Another refutation of the trade-off hypothesis comes from the Monarch butterfly. In the summer, Monarch adults live for only a few weeks, but in the fall they migrate south for wintering, and such migrants can live for up to 9 months. Moreover, not only do these migrants first have to fly for thousands of miles to Mexico, and only then mate in the following spring, but then the females have to make the return journey while pregnant. Talk about the disparity in the “life force resource” between the summer and winter individuals!
Intriguingly, a single JH1 hormone from the family of juvenile hormones seems to play a key role in the disparity in lifespan between migrants and non-migrants in Monarchs. When it is introduced to butterflies under laboratory conditions, they live 2x shorter, but if, on the contrary, its production is blocked, then the butterflies live 1.5x longer. The graphs below show the resulting 3x difference in median life expectancy between those who received additional JH1 (blue curves) and those in whom its production was blocked (red). Top row is females, bottom row — males.
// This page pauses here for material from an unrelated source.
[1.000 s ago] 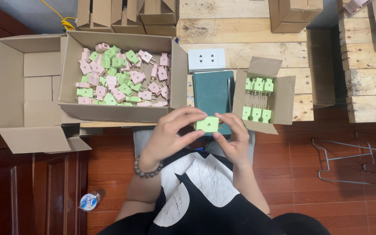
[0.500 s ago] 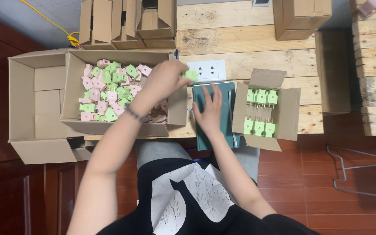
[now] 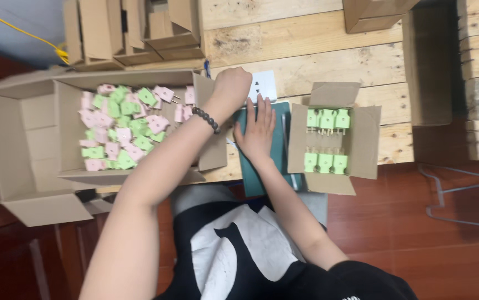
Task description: The person inserts metal prongs into green and pink plastic housings by hand and places the assembled units into cardboard boxes on a wooden workbench.
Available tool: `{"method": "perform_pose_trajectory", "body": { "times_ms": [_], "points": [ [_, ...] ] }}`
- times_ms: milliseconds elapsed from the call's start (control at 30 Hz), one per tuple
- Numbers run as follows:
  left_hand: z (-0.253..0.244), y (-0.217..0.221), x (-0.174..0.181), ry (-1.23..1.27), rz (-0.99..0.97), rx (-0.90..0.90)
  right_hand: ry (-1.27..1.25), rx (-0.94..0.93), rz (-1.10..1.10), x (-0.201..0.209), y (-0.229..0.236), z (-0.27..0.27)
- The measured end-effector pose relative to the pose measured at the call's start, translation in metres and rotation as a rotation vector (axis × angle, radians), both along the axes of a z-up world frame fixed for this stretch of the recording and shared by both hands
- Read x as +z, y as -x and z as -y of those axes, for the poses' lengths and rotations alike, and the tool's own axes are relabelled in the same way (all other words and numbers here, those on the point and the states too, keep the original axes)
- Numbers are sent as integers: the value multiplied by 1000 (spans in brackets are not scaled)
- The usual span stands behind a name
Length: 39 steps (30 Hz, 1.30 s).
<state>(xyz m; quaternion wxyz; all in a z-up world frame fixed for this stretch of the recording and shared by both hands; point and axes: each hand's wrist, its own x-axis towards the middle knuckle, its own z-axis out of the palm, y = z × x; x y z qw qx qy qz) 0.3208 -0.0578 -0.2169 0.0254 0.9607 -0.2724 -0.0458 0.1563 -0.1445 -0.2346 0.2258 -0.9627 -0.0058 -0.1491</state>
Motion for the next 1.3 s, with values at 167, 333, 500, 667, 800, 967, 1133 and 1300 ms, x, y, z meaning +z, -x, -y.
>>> {"method": "perform_pose_trajectory", "body": {
  "times_ms": [167, 333, 500, 667, 800, 967, 1133, 1300],
  "points": [
    [9, -14, -22, 1, -17, 12, -7, 13, -28, -6, -4, 1],
    [9, -9, 1, -6, -29, 4, 56, -17, -27, -11, -5, -4],
    [1, -20, -21, 7, -89, 8, 108, -25, 44, -16, -6, -3],
    [-15, 8, 107, 202, -324, 83, 110, -30, 70, -15, -7, -2],
    [-23, 4, 133, 381, -457, 127, 85, -24, 3, -3, -4, -4],
    [-4, -6, 122, 428, -505, 123, 60, -5, -22, 1, -2, -3],
    [10, -1, 84, 362, -427, 113, 29, -57, 23, -18, -5, -3],
    [22, 4, 49, 219, -269, 9, 61, -61, 19, -25, -7, -2]
  ]
}}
By the way, juvenile hormones are responsible for regulating development in many insect species, including social insects. For example, they were shown to determine social roles in bees during development.
Speaking of social animals, it is not only social insects that display this “anti-trade-off” disparity where reproduction actually prolongs lifespan, but some social mammals as well. In particular, the longest-lived naked mole rat who was 39 years old in 2021 (hopefully, he is still alive!) is a breeding male, and generally breeders have lower mortality risk than non-breeders:
While we’re on the topic of interesting mammalian species, there is one that has a curious seasonal lifespan disparity highly reminiscent of Monarch butterflies — the Montane vole (Microtus montanus). If it is born in the spring, it quickly matures (within 3–4 weeks), breeds, and dies in the same year. But if it is born in the fall, then just like in Monarch butterflies, its reproductive ability is put on pause until the next spring, which greatly increases its lifespan:
If all of the observations above haven’t yet been convincing, here is a study in which the authors surveyed 12 species of birds and 17 species of mammals living in zoos, and also concluded that there is no reason to believe that early or general fertility negatively affects life expectancy.
There are yet more species that are characterized by an increase in fertility (the thick line in the graph below) with age:
Finally, human females also do not seem to have any negative effects from childbearing on their lifespan:
So Jennifer Lopez was right — truly, love don’t cost a thing.